Escutava-se a voz dele nas arquibancadas; outra figura inesquecível era o sujeito que andava num
patinete preto e vermelho pela geral o jogo inteiro; outro era o famoso dono do
javali rubro-negro, passeando com o animal na geral como se fosse um troféu ou um talismã. Por impossível fazê-lo com todos, resolvi
compartilhar a minha satisfação com pessoas que amam o Flamengo e com
quem convivi ao longo da vida.
De
imediato me vieram à cabeça algumas figuras importantes na minha
parentada rubro-negra. Tio José Benedicto, 87 anos vestindo o Manto
Sagrado, ouvinte do Ary Barroso e incentivador de minhas locuções de jogos fictícios. Outro é o tio
Guilherme, único dos irmãos da minha mãe que torcia pelo Flamengo,
responsável pelo amadurecimento de minha preferência nos
anos sessenta. Mais tarde vimos juntos a subida do time inteiro de
juvenis com o Joubert em 1974, o início da arrancada em 1978 e a
sucessão de conquistas posteriores. O velho Guila não está mais entre
nós, mas foi um grande companheiro de Maracanã. Senti sua presença no
CFZ. Não com a mesma frequência aos jogos, por comedimento, tio Rubens
também merece referência. Ele, Guila e meu amigo Renato se abraçaram no paraíso vermelho e
preto, enquanto eu abraçava o Zico.
À
galera da pilastra 40 do Maracanã faço menção específica e honrosa. Vibramos
muito com o Galo, no Mário Filho ou não. Viajamos juntos para jogos decisivos em
outros estados, pegando o ônibus da Cometa na garagem da Maxwell.
No ônibus às vezes encontrávamos o Moraes. Morávamos na Tijuca, íamos a pé para o estádio, não antes da parada
obrigatória no bar do Antônio, um sofrido freguês de caderno. Éramos
quase uma pequena organizada. Homenageando o Zico na quarta passada, percebi ao meu lado
os saudosos Edu e Jones, além do Fernando, Quarenta, Robson, Teixeira, Paulinho
Barramares, Cacá, Jorginho, João Paulo, Tupamaro, Luiz Cláudio, Vingador Mascarado,
Roberto Careca, que torcia pelo América e ia aos jogos conosco, Emir e
Zé Pestana, esses dois últimos felizes aniversariantes neste mesmo consagrado dia 03/03.
Ainda tinha um agregado tricolor, meu tio Carlos, amante do bom futebol
que ia conosco pelo prazer de ver aquele timaço do Galinho. Com eles chorei
inúmeras vezes de alegria, raras de tristeza, emocionados pela
orquestra de craques sob a batuta do gênio. De forma sensitiva, todos
cumprimentaram o ídolo comigo no CFZ.
O
abraço apertado no Zico eu dei por todos, mas em especial por cinco
pessoas. Meu pai, o saudoso Dario, que embora tricolor doente me fez
torcer pelo Flamengo quando me levou ao Fla x Flu decisivo de 1963.

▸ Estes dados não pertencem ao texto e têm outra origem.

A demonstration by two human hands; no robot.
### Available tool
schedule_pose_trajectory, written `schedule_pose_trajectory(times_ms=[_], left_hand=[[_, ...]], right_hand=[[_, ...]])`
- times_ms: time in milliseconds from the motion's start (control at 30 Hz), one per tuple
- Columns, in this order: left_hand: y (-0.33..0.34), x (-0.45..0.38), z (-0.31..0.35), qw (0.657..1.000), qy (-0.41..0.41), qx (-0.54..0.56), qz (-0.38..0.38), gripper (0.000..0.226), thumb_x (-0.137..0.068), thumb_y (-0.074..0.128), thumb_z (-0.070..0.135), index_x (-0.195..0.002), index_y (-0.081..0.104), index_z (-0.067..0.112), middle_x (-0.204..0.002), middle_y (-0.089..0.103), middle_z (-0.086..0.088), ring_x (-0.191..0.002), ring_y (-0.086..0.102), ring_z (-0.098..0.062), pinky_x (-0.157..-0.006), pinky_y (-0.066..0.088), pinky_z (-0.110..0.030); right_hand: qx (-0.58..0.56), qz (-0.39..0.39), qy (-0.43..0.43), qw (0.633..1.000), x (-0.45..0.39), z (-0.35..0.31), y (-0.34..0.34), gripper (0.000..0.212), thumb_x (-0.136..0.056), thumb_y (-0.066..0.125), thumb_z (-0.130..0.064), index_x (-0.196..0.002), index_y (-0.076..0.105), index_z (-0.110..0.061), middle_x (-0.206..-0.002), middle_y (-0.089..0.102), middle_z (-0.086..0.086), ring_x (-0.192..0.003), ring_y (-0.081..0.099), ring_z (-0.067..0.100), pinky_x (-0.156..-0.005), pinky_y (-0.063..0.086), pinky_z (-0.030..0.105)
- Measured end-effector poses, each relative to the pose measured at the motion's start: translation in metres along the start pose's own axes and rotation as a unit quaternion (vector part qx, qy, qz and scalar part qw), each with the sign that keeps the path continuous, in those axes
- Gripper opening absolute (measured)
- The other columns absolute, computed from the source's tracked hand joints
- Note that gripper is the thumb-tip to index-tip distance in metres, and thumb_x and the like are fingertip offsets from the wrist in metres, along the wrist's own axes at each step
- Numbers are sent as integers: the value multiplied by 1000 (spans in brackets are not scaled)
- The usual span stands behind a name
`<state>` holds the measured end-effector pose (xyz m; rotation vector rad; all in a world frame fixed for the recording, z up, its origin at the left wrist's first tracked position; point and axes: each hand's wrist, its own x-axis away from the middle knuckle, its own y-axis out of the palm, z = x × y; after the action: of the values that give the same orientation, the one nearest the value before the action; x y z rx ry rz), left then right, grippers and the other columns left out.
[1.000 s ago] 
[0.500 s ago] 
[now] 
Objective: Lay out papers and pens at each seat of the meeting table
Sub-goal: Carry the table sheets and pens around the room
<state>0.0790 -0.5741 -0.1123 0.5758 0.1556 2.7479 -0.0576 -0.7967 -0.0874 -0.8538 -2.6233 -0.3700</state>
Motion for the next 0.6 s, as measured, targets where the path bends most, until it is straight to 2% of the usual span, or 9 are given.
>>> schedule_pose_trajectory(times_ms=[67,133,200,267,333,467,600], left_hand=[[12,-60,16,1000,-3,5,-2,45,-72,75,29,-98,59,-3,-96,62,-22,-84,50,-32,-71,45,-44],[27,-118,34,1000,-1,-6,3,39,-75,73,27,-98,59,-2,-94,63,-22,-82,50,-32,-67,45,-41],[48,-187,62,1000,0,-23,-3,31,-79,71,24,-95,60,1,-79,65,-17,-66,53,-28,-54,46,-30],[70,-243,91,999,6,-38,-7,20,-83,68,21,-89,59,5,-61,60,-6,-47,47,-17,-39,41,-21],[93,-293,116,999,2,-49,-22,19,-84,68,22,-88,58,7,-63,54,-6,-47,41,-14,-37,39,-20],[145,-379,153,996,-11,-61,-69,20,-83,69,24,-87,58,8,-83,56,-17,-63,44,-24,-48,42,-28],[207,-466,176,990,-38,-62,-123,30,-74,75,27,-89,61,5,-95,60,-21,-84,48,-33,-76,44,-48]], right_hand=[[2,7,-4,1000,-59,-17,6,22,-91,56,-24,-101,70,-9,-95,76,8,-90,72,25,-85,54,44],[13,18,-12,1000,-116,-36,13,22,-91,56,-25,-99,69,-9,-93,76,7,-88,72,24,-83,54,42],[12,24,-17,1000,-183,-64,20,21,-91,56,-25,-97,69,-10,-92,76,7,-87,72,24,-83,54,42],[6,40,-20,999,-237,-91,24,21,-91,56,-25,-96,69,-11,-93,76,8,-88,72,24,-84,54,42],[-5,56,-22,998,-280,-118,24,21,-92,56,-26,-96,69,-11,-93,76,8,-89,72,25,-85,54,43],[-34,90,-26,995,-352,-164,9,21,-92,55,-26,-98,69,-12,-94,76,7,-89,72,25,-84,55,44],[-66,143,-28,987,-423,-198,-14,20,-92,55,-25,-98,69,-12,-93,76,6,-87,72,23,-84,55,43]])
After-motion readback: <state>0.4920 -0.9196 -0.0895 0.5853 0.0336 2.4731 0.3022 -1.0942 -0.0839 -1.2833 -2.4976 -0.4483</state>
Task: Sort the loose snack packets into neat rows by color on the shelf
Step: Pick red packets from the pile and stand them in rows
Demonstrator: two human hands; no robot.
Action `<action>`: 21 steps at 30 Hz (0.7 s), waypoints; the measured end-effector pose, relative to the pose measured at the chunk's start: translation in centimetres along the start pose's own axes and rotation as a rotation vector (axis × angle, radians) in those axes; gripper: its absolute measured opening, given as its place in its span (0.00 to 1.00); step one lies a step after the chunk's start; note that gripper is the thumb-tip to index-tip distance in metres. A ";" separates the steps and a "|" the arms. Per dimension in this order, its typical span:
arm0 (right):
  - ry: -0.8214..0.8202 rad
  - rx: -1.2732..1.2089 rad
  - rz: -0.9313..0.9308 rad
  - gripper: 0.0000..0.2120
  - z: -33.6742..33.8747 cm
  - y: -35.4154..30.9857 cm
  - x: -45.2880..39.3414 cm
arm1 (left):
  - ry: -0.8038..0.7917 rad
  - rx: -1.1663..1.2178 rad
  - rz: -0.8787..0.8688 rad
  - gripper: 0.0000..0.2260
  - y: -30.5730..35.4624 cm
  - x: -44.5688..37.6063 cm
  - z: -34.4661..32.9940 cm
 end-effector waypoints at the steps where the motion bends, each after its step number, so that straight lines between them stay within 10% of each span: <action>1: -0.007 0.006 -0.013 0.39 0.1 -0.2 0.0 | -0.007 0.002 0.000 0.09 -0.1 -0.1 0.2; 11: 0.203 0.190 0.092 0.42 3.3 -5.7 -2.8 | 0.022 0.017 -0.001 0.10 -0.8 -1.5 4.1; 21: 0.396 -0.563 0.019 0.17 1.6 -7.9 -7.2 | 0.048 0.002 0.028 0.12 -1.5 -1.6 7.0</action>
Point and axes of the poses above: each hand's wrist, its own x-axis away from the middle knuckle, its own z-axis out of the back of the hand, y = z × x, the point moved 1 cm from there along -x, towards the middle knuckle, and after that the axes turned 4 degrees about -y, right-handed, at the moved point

Apaixonado pelo futebol, ele teria admirado o Zico se o tivesse visto
jogar. Morreu cedo, no início de 1972, e não conseguiu; D. Lourdes, minha octogenária mãe
rubro-negra, que dia desses me pediu uma camisa dos 60 anos do Zico, por ser fã
incondicional dele; meus dois filhos, Natália e Gustavo, rubro-negros
que não o viram jogando mas são fãs do Galinho. A mais velha nasceu no ano da graça de 1981, a tempo de ganhar em vinte e um dias o
Carioca, a Libertadores e o Mundial. O caçula vibrou comigo no famoso gol do Pet e
me deu o prazer de comemorarmos juntos o Brasileiro de 2009, num momento
dificílimo de nossas vidas; e, muito especialmente, a minha saudosa
Márcia, quem sempre dividiu comigo o nirvana das freqüentes vitórias e a
amargura das poucas derrotas. Ela compreendia como ninguém o meu estado
de espírito rubro-negro. Por sorte, tivemos o Zico para fazer a balança pender de
forma absurda para o nosso lado.
Com
eles e mais outros tantos não citados, além das dezenas de milhões de
desconhecidos, divido a veneração ao mesmo ídolo. A carga emocional de
tanta gente me faz virar criança cada vez que encontro o Galinho. Somos súditos
leais, Zico. Sabemos que os seus simbólicos sessenta anos
disfarçam a longevidade dos deuses. Obrigado por tudo. Vida longa ao Rei!
Nada se compara à alegria de se poder orgulhar do seu ídolo...e isso, nós que vivemos in loco a carreira do Zico, podemos sentir e bradar.